Solve sudoku puzzles from photos using computer vision and deep learning. Takes a photo of a sudoku puzzle, detects the grid, recognizes digits with a CNN, validates constraints, and solves it with a C backtracking solver.
sample_1.jpg
+-------+-------+-------+ +-------+-------+-------+
| . . 3 | . 2 . | 6 . . | | 4 8 3 | 9 2 1 | 6 5 7 |
| 9 . . | 3 . 5 | . . 1 | solve | 9 6 7 | 3 4 5 | 8 2 1 |
| . . 1 | 8 . 6 | 4 . . | ----> | 2 5 1 | 8 7 6 | 4 9 3 |
+-------+-------+-------+ +-------+-------+-------+
| . . 8 | 1 . 2 | 9 . . | | 5 4 8 | 1 3 2 | 9 7 6 |
| 7 . . | . . . | . . 8 | | 7 2 9 | 5 6 4 | 1 3 8 |
| . . 6 | 7 . 8 | 2 . . | | 1 3 6 | 7 9 8 | 2 4 5 |
+-------+-------+-------+ +-------+-------+-------+
| . . 2 | 6 . 9 | 5 . . | | 3 7 2 | 6 8 9 | 5 1 4 |
| 8 . . | 2 . 3 | . . 9 | | 8 1 4 | 2 5 3 | 7 6 9 |
| . . 5 | . 1 . | 3 . . | | 6 9 5 | 4 1 7 | 3 8 2 |
+-------+-------+-------+ +-------+-------+-------+
recognized grid solution
Photo
|
v
+-------------------+ +-------------------+ +-------------------+
| Grid Detection | --> | Digit Recognition | --> | Validation |
| | | | | |
| - Contour analysis | | - EmptyClassifier | | - Row/col/box |
| - Hough lines | | (binary, 20K) | | constraint check |
| - Harris + RANSAC | | - DigitCNNv3 | | - Beam search |
| - Rotation correct. | | (residual, 280K) | | conflict resolver |
| - Quality scoring | | - Top-k alternatives| | - Constraint prop. |
+-------------------+ +-------------------+ +-------------------+
|
v
+-------------------+
| C Solver |
| |
| - Backtracking |
| - ~20us/solve |
| - WASM for web |
+-------------------+
# Install
pip install -e .
# Solve a puzzle from a photo
sudoku-vision solve photo.jpg
# JSON output for scripting
sudoku-vision solve photo.jpg --output json
# Use as a library
python -c "from sudoku_vision import solve_from_image; print(solve_from_image('photo.jpg'))"Benchmarked on models/digit_cnn_v3_final.pt with 162 real cell samples:
| Metric | Result | Target |
|---|---|---|
| Overall digit accuracy | 89.5% | >= 90% |
| Empty cell recall | 93.0% | >= 95% |
| ECE (calibration) | 0.065 | < 0.10 |
| Grid detection rate | 100% | > 85% |
| E2E solve rate | 80% | >= 80% |
| Pipeline latency | ~140ms | < 5s |
Per-digit accuracy varies with sample size.
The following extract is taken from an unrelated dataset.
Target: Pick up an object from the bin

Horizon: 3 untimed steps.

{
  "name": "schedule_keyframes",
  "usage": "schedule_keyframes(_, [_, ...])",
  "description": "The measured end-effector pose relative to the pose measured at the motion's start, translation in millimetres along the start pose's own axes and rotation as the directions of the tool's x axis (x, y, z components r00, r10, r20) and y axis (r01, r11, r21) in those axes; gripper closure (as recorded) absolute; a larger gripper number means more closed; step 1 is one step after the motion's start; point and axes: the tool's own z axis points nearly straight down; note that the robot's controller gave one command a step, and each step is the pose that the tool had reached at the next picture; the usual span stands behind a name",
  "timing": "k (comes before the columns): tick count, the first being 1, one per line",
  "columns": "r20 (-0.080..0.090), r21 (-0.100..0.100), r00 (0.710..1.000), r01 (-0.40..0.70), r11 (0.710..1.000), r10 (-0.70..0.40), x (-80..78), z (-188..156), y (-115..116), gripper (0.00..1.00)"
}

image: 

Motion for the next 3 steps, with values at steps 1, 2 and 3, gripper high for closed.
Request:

Digits with fewer than 10 real samples (2, 3, 5, 7, 8, 9) show higher variance. Collecting more labeled data would improve these numbers.
sudoku-vision/
sudoku_vision/ # Python package
__init__.py # Public API: solve_from_image()
cli.py # CLI: solve, detect, benchmark
config.py # Centralized configuration
cv/ # Computer vision
preprocess_v2.py # Multi-strategy preprocessing (CLAHE, shadow removal)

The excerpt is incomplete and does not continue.